1940年代の1215は、そのほとんどが金無垢やクロームメッキ、または、金メッキのファンシーラグの3ピースケースに搭載されていますが、このモデルはオーソドックスなデザインのSS製デニソンケースが採用されており、極めてレアなモデルと言えます。SSケースは硬質なイメージがありますが、ラグのデザインなどで、とても温かみのある印象を与えるモデルです。



また、1215の特徴であるアルミの地肌を活かした文字盤とブルースチールの長短針には、共にルミナス(夜光塗料)が施され、趣き深いデザインとなっています。ケースには使用キズが見られ、日常的に使用されていた個体であることが分かります。正しく使い込まれた道具だけが持つ、美しさが各部に宿っています!






長針の先端は文字盤側に湾曲しており、レンズのカーブに合わせた繊細な形状。そして、文字盤のアラビア数字はルミナスで色づけられた部分を囲むようにブラックの縁取りが施され、実際は平面的なプリントですが立体的に見えるデザインとなっています。



スモールセコンドの下に微かにMADE IN ENGLANDの文字がプリントされています。インデックスのラインも極めて繊細なラインにより形成されています。シンプルですっきりとしたデザインである反面、デリケートで繊細な面を持ち合わせた魅力的なモデルです。

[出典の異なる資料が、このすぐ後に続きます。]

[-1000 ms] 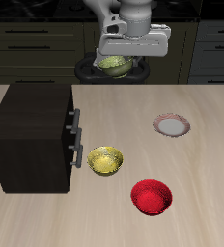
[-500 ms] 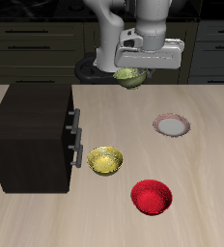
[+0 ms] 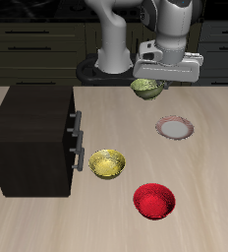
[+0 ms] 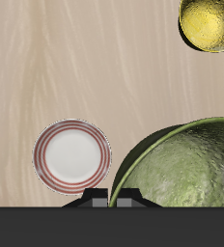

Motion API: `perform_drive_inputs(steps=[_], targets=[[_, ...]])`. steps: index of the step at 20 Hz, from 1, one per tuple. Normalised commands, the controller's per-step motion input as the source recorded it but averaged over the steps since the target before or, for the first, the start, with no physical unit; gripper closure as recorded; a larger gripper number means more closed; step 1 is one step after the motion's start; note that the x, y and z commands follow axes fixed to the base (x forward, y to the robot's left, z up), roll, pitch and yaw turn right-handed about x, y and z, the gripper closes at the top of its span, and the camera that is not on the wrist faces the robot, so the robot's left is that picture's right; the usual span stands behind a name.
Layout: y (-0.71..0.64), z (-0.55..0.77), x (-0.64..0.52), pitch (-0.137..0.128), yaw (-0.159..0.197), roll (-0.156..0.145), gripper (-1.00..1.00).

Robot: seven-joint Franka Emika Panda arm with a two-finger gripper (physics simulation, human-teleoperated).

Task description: Place the green bowl on the plate

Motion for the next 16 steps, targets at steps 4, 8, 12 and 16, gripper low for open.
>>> perform_drive_inputs(steps=[4, 8, 12, 16], targets=[[0.61, -0.3, -0.11, 0.047, -0.043, 0.048, 1.0], [0.37, -0.21, -0.02, 0.005, 0.016, 0.056, 1.0], [0.33, -0.19, 0.02, 0.029, -0.009, 0.03, 1.0], [0.28, -0.16, 0.06, -0.011, 0.026, 0.033, 1.0]])
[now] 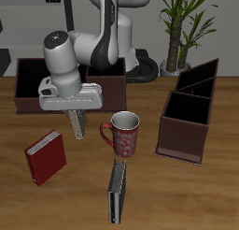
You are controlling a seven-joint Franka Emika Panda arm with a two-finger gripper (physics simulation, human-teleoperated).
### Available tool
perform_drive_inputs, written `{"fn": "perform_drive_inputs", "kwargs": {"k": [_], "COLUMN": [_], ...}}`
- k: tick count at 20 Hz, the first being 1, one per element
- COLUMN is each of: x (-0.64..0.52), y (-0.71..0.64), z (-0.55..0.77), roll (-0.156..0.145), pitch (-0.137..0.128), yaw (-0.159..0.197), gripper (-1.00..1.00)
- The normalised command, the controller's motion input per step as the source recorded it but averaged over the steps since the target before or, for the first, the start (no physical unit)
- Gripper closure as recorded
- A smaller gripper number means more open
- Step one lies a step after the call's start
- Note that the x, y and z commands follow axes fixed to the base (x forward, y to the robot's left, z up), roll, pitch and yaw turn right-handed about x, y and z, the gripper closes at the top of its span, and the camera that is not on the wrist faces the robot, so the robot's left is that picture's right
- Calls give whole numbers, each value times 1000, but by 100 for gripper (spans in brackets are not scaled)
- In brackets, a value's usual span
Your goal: Place the yellow book into the back desk caddy's back compartment
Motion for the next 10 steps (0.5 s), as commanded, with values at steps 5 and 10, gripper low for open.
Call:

竜頭は防水効果を目的としたものではありませんが、気持ち程度の防塵対策と言える二重構造です。また、サイズが少々大き目で巻きやすいデザインと言えます。巻上げの際には手になじみ、愛着の持てる形状であることが指に伝わってきます。






ステンレス・スチール製の裏蓋にはいくつかの浸食された痕が見られますが、ヴィンテージウォッチらしい風格と約70年間の年輪を感じさせるエイジングです。